The source of the copy isn't taken into consideration when buffer under-run technology kicks in, only the state of the buffer itself, so regardless of whether you're copying on the fly or from a cached image, it works, and it only uses the disc being burned for the start/stop reference points, not the HDD or CD.

For on-the-fly copying, installing the optical drives on seperate IDE channels is best, as IDE only allows traffic in one direction at a time. It's better, if you have the spare HDD space, to allow the burning program to cache an image on the HDD, as HDDs are still significantly faster than any optical drive (and, as with on-the-fly, having the burner and HDD on seperate channels is the best way to go).

As for why on-the-fly copying doesn't allow buffer under-run protection, it does, and in fact, was designed with precisely that kind of application in mind. As long as your burning program enables it, you can burn discs on the fly all day and not get a coaster unless the media's bad or the drive is wearing out or defective.

Yeah...what he just said....

 

Snuffaluffaguss

Senior member
May 15, 2001
973
1
0
I just now got my order and two whole heatsink fan combos are missing! Does anybody know thier phone number that works. the one on thier site is just an machine. This is the last time I order from these dudes, a week and half to ship some cables and heatsinks? They didn't even ship my stuph out till wednessday and I ordered friday night. ahh. resellerattings.com here I come!
 

Cybordolphin

Platinum Member
Oct 25, 1999
2,813
0
0
Snuff.... hold on...

Give them a chance to correct their error. Resellerratings is supposed to be the last resort to an unresolvable problem.

 

RobSay

Member
Sep 9, 2001
168
0
0
I got my order a week ago and I found out while trying to install them that my 10" floppy cable is too short. Anyone want a single round floppy cable for $4 shipped? PM me if interested.
 

BigEdMuustaffa

Golden Member
Jan 29, 2002
1,361
0
0
Originally posted by: RobSay
I got my order a week ago and I found out while trying to install them that my 10" floppy cable is too short. Anyone want a single round floppy cable for $4 shipped? PM me if interested.
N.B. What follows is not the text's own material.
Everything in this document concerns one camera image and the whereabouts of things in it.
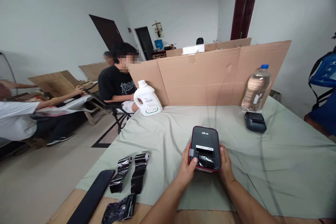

What case and mb do you have? I just bought some 10" and with the Evercase it looks like it will fit.
 

Kazuo

Member
Oct 14, 2002
145
0
0
I ordered some things from SVC when I saw this thread, and they all arrived safely and well-packed yesterday (11/26). I must've ordered them on Sun. (11/17) via UPS ground, because I'm cheap But they all arrived as safely and well-packed as I've seen, using ample packing peanuts and a non-crushed box. I'm pleased enough that I'll no doubt order from them again.
 

Kazuo

Member
Oct 14, 2002
145
0
0
Whoa, whoa, whoa! That's not good. You shouldn't hook an ATA-33 DVD-ROM to a hard drive (which is presumably faster) because I'm told that it sets the chain speed to the slower of the two. So you're hindering the hard drive by doing that, which is a big mistake. I know that some DVD-ROM manufacturers say to do that, but if it does indeed set the chain to the slower speed (which it'd kinda almost have to) it's a ridiculous idea. If you have enough channels to put them seperately, go ahead and do it. At least you'll be sure to not get any performance drain from it. I've got my CD-ROMs on my Promise Ultra66 PCI card
 

tommytran

Senior member
Nov 10, 2000
291
0
0
Got my stuffs today (2 24" cable, 1 18" floppy cable and 40 screws). Very please with their services. They r getting better this time. Order on Sat. and got stuffs on Wed.